A obra do Márcio, além de diversificada, é de grande importância para a cultura da Amazônia. A formação de sociólogo na USP estimulou Márcio a escrever livros e ensaios historiográficos sobre a região Norte e uma obra pioneira sobre a literatura e teatro do Amazonas.

Essa obra se intitula ‘A Expressão Amazonense – Do Colonialismo ao Neocolonialismo’. Em 1979, eu publiquei uma resenha desse livro na revista IstoÉ.

O Márcio foi também autor de vários romances. Ele estreou com ‘Galvez, Imperador do Acre’ em 1976, era um folhetim cômico satírico sobre a Revolução Acreana. Esse romance foi um best-seller no Brasil e fez sucesso nos Estados Unidos.

Outro romance que eu admiro é ‘Mad Maria’, de 1980, que tematiza uma das passagens mais escabrosas da história do Amazonas, a construção da Madeira-Mamoré, a Ferrovia do Diabo.

O Márcio adorava os romances do escritor americano Kurt Vonnegut. Ele até me deu uma edição em inglês de ‘Matadouro-Cinco’ e eu acho que essa violência narrada pelo Vonnegut aparece bastante nesse romance.

Quer dizer, a Madeira-Mamoré, que seria uma obra do progresso e da modernidade na floresta, tornou-se um trem fantasma e vitimou milhares de pessoas pobres, trabalhadoras e trabalhadoras do Brasil, indígenas e também estrangeiros.

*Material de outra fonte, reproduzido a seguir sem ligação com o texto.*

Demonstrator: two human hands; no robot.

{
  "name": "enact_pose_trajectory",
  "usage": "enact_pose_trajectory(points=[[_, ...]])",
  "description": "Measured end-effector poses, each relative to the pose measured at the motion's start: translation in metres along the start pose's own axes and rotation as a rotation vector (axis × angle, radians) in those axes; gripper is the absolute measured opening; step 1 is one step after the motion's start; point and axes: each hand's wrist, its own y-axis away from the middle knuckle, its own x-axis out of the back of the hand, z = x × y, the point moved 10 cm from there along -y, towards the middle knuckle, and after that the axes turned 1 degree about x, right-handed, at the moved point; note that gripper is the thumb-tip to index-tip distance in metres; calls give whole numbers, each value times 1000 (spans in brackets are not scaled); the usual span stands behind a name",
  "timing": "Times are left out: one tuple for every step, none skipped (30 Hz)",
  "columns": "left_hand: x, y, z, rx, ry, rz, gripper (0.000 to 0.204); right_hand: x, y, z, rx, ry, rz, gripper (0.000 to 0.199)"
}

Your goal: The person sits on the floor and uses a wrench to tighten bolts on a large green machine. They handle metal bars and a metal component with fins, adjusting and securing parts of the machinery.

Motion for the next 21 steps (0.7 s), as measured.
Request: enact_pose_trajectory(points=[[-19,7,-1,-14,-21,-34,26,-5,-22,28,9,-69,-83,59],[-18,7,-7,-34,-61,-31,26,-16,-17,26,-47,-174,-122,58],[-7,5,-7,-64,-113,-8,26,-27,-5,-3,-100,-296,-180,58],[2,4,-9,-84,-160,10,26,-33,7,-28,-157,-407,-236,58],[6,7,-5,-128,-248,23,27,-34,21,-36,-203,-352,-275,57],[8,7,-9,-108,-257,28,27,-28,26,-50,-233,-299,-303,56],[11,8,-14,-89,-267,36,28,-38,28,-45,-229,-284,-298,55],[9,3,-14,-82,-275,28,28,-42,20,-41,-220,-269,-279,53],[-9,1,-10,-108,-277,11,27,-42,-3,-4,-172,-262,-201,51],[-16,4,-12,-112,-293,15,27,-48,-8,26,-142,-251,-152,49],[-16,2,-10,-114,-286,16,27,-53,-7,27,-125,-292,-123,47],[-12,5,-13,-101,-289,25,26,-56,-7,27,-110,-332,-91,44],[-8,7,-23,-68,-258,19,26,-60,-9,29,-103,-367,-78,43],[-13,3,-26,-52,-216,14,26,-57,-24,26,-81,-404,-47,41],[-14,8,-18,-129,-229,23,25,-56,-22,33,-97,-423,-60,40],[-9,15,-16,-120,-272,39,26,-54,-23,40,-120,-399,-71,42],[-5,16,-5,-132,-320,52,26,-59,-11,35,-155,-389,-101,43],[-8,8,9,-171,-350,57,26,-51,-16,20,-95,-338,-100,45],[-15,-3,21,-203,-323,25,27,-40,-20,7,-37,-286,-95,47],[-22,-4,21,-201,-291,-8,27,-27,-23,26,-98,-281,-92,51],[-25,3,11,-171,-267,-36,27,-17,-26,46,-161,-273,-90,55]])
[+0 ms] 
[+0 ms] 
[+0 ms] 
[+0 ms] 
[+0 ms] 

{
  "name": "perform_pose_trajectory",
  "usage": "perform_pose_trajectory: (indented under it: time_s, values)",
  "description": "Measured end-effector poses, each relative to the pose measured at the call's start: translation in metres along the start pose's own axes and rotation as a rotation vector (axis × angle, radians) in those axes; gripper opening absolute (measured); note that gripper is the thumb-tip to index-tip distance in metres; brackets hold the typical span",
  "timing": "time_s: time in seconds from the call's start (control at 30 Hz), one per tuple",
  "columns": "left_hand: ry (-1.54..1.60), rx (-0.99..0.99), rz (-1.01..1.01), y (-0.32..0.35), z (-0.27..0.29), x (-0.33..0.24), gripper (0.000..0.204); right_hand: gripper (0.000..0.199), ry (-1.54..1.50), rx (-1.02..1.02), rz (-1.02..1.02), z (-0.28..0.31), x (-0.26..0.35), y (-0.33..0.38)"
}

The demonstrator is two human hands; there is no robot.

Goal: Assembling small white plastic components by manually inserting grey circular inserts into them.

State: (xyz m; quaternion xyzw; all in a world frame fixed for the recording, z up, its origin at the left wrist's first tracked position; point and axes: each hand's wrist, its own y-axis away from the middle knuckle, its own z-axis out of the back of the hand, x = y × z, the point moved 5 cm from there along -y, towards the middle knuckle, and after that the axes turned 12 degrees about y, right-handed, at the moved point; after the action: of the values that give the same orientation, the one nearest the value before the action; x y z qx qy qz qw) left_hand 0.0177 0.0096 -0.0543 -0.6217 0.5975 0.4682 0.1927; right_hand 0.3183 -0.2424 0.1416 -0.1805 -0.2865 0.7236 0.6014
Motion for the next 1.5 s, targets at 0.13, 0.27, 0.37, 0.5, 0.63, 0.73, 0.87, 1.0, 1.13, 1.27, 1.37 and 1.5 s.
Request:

O Márcio narra essa realidade alucinada, grotesca e terrivelmente cruel e faz de um indígena mutilado um dos protagonistas desse empreendimento maluco na periferia do capitalismo bárbaro.

A industrialização de Manaus também foi satirizada por Márcio na peça ‘Zona Franca, Meu Amor’. Importante dizer que ele dirigiu por muito tempo o Teatro do Sesc, lá de Manaus, e escreveu outras peças em que ele abordou questões indígenas, mas sem qualquer traço de exotismo.

A morte do Márcio ocorre num dos piores momentos da política do Amazonas, cujo governo foi o mais mal avaliado do Brasil, segundo a recente pesquisa Atlas. Eu torço para que os livros do Márcio sejam lidos e suas peças de teatro ganhem novas adaptações.”